Inflation will be story in real estate in ’22
By: J. David Chapman/January 6, 2022
Every new year, I’m asked to predict the story for the coming year. I hate to pile on, and certainly hate to confirm the obvious, but I must. Inflation will be the story of 2022. Inflation will be the catalyst that creates the next story – the Fed’s attempt to gradually increase interest rates to curb the runaway inflation. Both of these will lead to my main prediction of 2002 – increases in rents for both residential and commercial product.
Residential renters in Oklahoma are likely paying about 9% more now than they did in 2021. It’s difficult to determine because Oklahoma has many small operators and more single-family rentals and fewer multifamily rentals than most states. We get accurate rate reporting from large multifamily operators, but not from mom-and-pop landlords.

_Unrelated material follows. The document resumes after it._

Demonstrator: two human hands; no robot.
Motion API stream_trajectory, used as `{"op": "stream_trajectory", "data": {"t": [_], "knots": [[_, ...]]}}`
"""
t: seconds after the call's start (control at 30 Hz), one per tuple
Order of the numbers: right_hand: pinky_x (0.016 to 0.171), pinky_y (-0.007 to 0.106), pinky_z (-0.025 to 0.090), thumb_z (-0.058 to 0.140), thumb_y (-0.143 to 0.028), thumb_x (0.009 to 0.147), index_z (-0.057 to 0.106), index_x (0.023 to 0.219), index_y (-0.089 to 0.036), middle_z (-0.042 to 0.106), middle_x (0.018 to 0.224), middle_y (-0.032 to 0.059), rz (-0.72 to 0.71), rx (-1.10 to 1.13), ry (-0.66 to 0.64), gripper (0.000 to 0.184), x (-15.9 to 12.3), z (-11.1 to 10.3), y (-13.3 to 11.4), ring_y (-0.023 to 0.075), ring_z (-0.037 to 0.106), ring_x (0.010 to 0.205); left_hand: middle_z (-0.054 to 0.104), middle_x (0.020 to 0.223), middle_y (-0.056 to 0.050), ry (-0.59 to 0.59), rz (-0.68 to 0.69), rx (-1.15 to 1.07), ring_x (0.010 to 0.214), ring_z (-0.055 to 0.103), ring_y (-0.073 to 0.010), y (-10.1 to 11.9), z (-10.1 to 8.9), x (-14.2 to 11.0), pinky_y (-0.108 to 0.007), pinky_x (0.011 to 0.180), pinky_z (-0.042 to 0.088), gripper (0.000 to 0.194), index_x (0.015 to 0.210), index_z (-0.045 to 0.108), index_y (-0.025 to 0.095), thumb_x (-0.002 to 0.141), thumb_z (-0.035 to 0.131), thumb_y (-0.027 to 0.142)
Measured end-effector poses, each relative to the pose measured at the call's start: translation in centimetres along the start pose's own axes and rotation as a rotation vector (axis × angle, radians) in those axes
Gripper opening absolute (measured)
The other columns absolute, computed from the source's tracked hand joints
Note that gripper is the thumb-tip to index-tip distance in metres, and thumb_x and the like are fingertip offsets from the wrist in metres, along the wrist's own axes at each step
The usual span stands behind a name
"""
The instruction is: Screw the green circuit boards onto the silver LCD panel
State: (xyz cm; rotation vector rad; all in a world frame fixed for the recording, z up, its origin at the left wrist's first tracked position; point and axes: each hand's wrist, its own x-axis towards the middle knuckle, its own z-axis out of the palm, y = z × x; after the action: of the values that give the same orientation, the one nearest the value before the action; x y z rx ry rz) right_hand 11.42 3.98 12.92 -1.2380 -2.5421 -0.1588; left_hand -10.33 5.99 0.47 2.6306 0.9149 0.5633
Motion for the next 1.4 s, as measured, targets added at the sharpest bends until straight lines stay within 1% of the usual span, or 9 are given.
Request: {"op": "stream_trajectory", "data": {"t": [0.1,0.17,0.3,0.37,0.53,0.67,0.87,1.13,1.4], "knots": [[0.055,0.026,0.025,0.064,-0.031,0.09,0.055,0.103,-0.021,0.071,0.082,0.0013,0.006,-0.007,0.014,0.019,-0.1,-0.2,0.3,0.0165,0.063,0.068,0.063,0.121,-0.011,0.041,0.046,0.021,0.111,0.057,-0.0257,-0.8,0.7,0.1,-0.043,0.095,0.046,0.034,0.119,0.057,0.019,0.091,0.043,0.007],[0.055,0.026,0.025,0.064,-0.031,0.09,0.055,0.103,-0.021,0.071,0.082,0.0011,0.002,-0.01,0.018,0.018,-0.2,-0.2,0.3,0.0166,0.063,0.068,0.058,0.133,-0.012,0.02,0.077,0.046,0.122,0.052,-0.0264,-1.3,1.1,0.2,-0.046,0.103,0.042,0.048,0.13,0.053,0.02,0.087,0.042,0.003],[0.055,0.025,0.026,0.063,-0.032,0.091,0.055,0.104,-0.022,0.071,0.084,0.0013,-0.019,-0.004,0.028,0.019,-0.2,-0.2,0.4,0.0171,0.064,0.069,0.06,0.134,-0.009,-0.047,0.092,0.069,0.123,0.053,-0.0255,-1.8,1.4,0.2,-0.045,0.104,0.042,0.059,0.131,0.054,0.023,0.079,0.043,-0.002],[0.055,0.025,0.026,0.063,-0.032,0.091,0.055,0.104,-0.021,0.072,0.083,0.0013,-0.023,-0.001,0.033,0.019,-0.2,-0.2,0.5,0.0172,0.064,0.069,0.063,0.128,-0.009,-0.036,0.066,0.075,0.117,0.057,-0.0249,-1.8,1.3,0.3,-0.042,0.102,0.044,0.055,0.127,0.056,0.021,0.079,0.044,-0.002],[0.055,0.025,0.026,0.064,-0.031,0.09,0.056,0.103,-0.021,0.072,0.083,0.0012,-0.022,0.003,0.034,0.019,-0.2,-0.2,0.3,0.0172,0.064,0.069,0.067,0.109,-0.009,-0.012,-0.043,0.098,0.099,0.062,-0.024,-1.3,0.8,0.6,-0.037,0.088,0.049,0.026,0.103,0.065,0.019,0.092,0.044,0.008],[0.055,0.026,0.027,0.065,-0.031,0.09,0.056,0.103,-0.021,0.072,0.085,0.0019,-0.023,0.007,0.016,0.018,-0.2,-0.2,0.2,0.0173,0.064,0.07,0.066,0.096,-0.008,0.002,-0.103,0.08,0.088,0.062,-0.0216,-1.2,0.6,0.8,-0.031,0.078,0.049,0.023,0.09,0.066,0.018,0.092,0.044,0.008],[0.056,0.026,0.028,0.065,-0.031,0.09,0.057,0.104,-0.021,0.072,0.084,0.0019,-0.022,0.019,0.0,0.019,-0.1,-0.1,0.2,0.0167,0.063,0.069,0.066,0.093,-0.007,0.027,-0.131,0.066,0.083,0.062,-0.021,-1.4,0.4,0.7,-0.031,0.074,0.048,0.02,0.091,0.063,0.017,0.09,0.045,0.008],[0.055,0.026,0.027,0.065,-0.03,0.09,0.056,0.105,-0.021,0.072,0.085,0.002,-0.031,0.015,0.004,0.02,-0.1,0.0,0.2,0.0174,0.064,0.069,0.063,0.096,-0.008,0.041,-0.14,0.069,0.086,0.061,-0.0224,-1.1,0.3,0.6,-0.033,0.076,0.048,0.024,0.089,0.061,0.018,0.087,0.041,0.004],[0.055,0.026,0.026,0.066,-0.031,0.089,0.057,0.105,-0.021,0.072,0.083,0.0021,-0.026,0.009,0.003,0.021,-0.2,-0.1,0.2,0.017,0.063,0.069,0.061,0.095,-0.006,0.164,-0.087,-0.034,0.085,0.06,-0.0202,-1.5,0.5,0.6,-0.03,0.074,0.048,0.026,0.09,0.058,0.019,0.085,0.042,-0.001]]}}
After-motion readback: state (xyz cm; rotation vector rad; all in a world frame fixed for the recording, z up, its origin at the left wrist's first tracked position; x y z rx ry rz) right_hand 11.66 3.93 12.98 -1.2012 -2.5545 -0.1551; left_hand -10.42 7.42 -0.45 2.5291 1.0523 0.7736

This 9% increase is one of the lowest nationally and will certainly increase as landlords, property managers, and owners feel the pressure of inflation to increase rates. Other states are seeing residential rental rates in the neighborhood of a 20% increase.
A local analysis of residential rental product shows a shortage of multifamily product and an adequate number of single-family “rent houses.” We typically have a higher percentage of single-family rental homes than multifamily rentals. This availability of single-family homes has kept home rentals near the lowest price per square foot nationally. With a lack of multifamily product being constructed in Oklahoma, and record occupancy numbers, the rents of single-family homes are likely to increase significantly in 2022. This is music to landlords’ ears as their rents have been low for an extended period.

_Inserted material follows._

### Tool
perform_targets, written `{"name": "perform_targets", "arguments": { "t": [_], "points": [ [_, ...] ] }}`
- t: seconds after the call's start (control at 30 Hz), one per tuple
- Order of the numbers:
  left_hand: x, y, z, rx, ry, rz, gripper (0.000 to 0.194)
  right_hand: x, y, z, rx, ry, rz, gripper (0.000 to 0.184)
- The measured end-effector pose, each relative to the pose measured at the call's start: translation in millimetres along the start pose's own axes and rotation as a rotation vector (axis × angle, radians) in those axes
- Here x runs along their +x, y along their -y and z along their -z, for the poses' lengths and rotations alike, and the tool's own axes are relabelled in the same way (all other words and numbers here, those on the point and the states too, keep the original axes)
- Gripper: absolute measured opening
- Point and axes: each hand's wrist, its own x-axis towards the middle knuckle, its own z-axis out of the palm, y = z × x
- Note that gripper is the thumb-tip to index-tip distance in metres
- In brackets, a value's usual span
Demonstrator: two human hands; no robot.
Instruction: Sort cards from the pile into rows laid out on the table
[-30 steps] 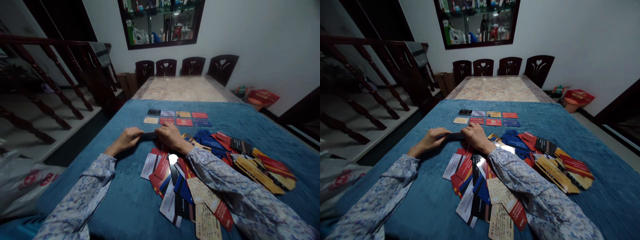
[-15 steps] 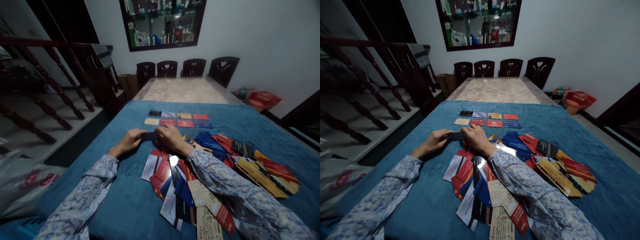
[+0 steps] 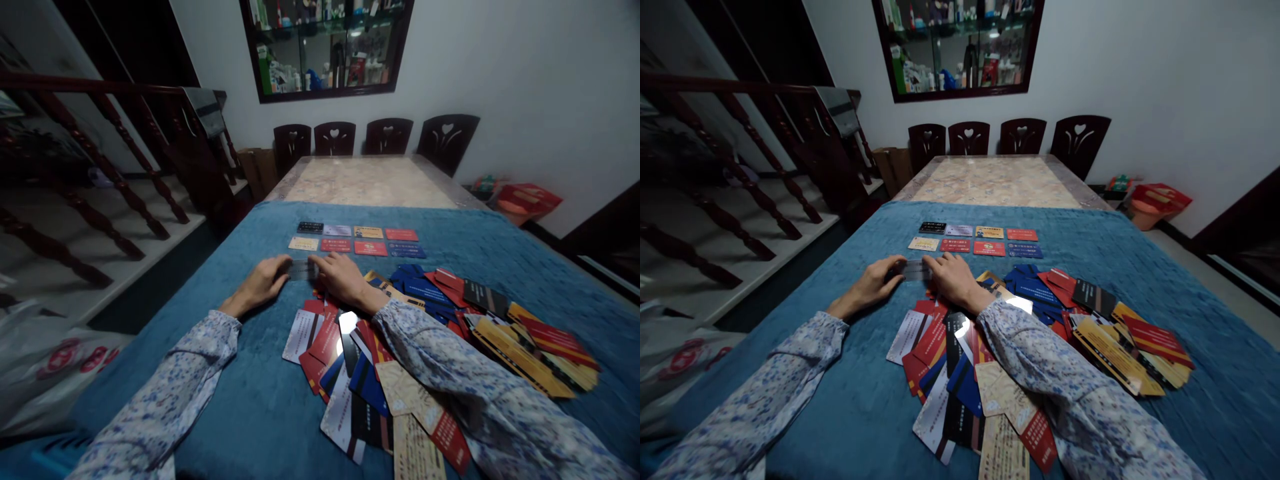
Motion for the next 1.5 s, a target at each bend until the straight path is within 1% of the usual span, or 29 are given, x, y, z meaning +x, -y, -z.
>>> {"name": "perform_targets", "arguments": {
  "t": [0.17, 0.4, 0.53, 0.77, 0.87, 0.97, 1.1, 1.23, 1.33, 1.5],
  "points": [
    [0, -1, -3.0, -0.003, 0.034, 0.037, 0.044, 1, 0, -1, 0.002, 0.027, -0.011, 0.051],
    [1, 0, -5.8, -0.021, 0.045, 0.039, 0.054, 3, 1, 0, 0.007, 0.030, -0.032, 0.048],
    [1, 0, -5.6, -0.025, 0.054, 0.044, 0.057, 4, -1, -2, 0.023, 0.017, -0.027, 0.050],
    [1, -3, -1.2, -0.043, 0.063, 0.053, 0.058, 2, -4, -6, 0.069, -0.016, -0.002, 0.058],
    [1, -3, 0.0, -0.056, 0.070, 0.062, 0.054, 2, -5, -7, 0.083, -0.015, 0.012, 0.060],
    [1, -2, 0.7, -0.071, 0.089, 0.064, 0.051, 3, -7, -9, 0.092, -0.017, 0.019, 0.055],
    [1, -2, 1.2, -0.067, 0.102, 0.063, 0.055, 2, -6, -7, 0.109, -0.006, 0.023, 0.052],
    [2, -3, 1.6, -0.062, 0.135, 0.079, 0.049, 0, -5, -4, 0.135, 0.012, 0.023, 0.047],
    [3, -4, 2.1, -0.075, 0.131, 0.080, 0.047, -1, -6, -4, 0.153, 0.005, 0.022, 0.043],
    [2, -5, 5.1, -0.110, 0.138, 0.076, 0.047, 0, -8, -6, 0.173, 0.002, 0.009, 0.044]
  ]
}}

Inflation in residential rents is tricky because most residential rents are one year in duration. So, renters have a modicum of protection, but not much. The landlord normally has one opportunity per year to raise the tenant’s rent, depending on what they believe market conditions will allow and future costs will dictate.

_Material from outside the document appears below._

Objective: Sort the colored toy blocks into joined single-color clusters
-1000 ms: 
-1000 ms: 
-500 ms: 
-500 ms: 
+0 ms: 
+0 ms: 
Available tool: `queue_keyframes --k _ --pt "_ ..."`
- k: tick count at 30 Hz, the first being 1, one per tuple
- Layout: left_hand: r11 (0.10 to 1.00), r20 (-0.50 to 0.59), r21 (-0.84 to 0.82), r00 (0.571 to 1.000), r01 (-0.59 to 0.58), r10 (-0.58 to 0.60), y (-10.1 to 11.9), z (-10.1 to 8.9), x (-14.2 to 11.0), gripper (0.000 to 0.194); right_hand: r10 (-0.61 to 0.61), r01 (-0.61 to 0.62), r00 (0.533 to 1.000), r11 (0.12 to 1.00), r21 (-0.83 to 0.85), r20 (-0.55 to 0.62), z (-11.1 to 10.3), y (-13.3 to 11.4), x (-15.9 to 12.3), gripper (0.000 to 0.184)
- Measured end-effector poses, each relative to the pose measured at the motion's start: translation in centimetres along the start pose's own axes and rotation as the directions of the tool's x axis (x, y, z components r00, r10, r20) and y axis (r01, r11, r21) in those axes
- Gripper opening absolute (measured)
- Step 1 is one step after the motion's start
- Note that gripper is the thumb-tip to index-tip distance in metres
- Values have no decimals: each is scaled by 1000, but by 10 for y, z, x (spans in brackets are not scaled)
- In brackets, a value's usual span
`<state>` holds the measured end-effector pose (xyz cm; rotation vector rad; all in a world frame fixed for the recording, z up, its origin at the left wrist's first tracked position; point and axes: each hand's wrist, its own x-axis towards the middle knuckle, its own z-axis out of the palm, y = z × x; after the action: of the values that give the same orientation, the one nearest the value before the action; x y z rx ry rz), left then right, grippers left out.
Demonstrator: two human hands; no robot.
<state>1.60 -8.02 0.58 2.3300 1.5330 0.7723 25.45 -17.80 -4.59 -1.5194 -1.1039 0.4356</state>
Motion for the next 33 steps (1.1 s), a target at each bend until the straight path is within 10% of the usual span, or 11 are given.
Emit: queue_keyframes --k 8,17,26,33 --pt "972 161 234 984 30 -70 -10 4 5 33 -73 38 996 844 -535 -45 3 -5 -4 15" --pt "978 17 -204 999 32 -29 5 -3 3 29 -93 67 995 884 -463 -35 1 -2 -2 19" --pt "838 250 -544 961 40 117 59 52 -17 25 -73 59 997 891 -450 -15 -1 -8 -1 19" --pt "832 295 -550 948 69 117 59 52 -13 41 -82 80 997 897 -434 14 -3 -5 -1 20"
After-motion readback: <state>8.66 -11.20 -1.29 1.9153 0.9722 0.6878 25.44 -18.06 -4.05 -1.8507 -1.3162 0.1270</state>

Commercial real estate is normally a hedge against inflation by offsetting the impact by adjusting rent. Commercial leases usually set rents for a three-year period. If market conditions allow, a more astute landlord will build in an annual increase in rent based on some index, maybe even an index protecting for inflation or cost of living, or it may simply be an arbitrary annual increase negotiated between tenant and landlord.